■ What to work on: Please copy all of the data that follows exactly, leaving any pictures out.

■ Stored data:
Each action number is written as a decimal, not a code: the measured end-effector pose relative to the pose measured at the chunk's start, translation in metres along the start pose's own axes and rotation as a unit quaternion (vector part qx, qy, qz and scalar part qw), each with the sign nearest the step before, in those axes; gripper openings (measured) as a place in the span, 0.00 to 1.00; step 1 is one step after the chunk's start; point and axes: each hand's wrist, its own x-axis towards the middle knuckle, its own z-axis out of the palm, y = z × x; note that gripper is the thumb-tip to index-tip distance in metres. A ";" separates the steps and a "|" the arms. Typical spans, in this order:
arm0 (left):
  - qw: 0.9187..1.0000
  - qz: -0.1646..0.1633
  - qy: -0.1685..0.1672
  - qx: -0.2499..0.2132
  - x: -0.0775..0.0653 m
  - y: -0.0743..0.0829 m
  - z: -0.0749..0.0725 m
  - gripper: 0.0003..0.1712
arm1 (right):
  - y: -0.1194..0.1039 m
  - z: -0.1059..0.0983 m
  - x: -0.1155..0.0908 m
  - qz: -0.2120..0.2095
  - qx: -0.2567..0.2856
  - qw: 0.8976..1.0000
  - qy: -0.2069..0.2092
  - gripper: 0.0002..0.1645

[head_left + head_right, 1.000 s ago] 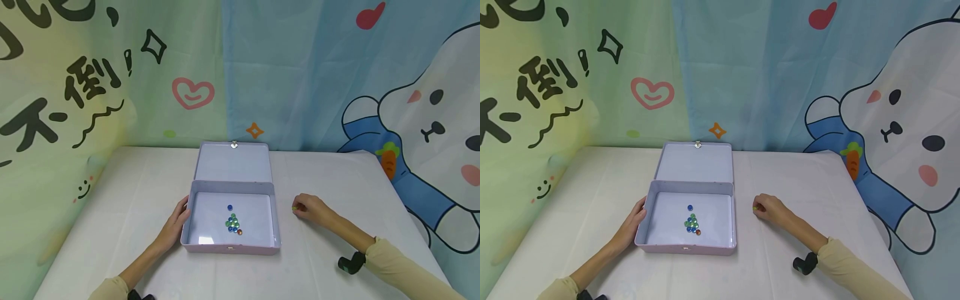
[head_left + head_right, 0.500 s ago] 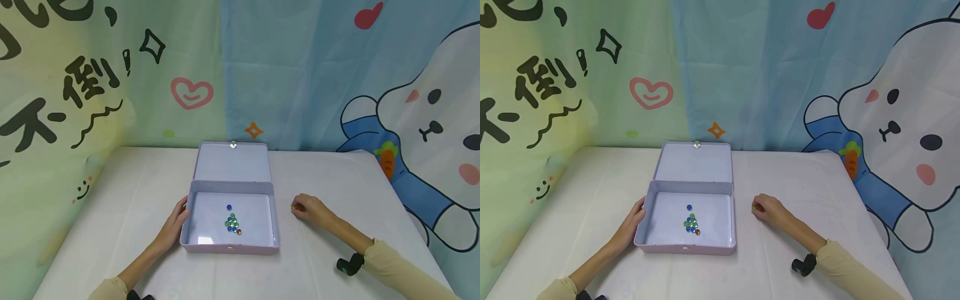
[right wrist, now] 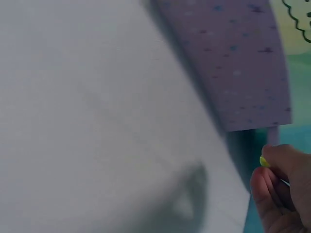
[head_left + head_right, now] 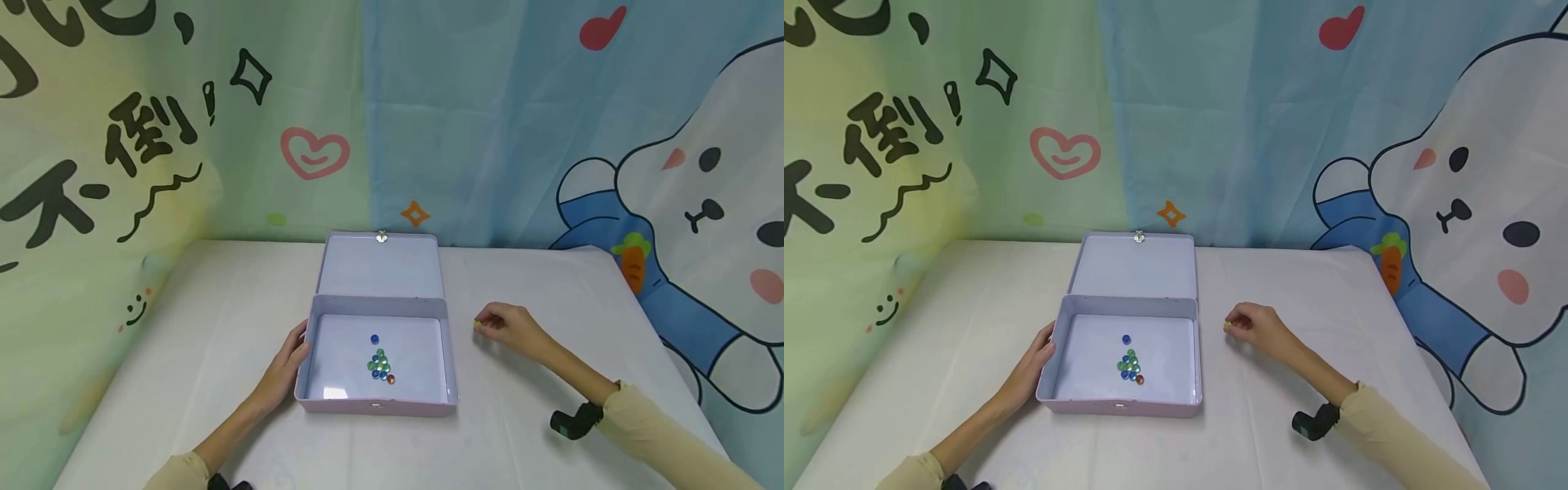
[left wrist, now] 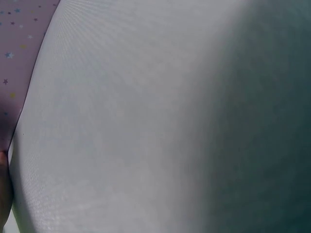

■ Your solution:
Each action number is written as a decimal, not a code: the measured end-effector pose relative to the pose measured at the chunk's start, translation in metres along the start pose's own axes and rotation as a unit quaternion (vector part qx, qy, qz and scalar part qw), each with the sign nearest the step before, in those axes; gripper openings (measured) as a place in the span, 0.00 to 1.00; step 1 is one step after the chunk's start; point and axes: each hand's wrist, its own x-axis towards the middle knuckle, its own z-axis out of the palm, y = z × x; note that gripper is the thumb-tip to index-tip distance in metres. A ";" separates the steps and a "|" the arms. Typical spans, in this order:
arm0 (left):
  - qw: 0.9187..1.0000
  - qz: -0.1646..0.1633
  - qy: -0.1685..0.1672
  - qx: -0.2499..0.2132
  - x: -0.0775..0.0653 m
  - y: -0.0743..0.0829 m
  - z: -0.0749..0.0725 m
  - gripper: 0.0003..0.1712
arm1 (right):
  - y: -0.1194..0.1039 m
  - z: -0.1059..0.0983 m
  - x: -0.1155..0.0908 m
  - qz: -0.2120..0.2095
  - qx: -0.2567..0.2856
  - qw: 0.8976..1.0000
  - qy: -0.2069..0.2092
  - gripper: 0.0002..0.1645

[head_left + head_right, 1.000 s ago] 
[head_left + head_right, 0.500 s ago] 
[right wrist, now] 
[head_left + head_right, now] 
[left wrist, now] 

The exercise is done.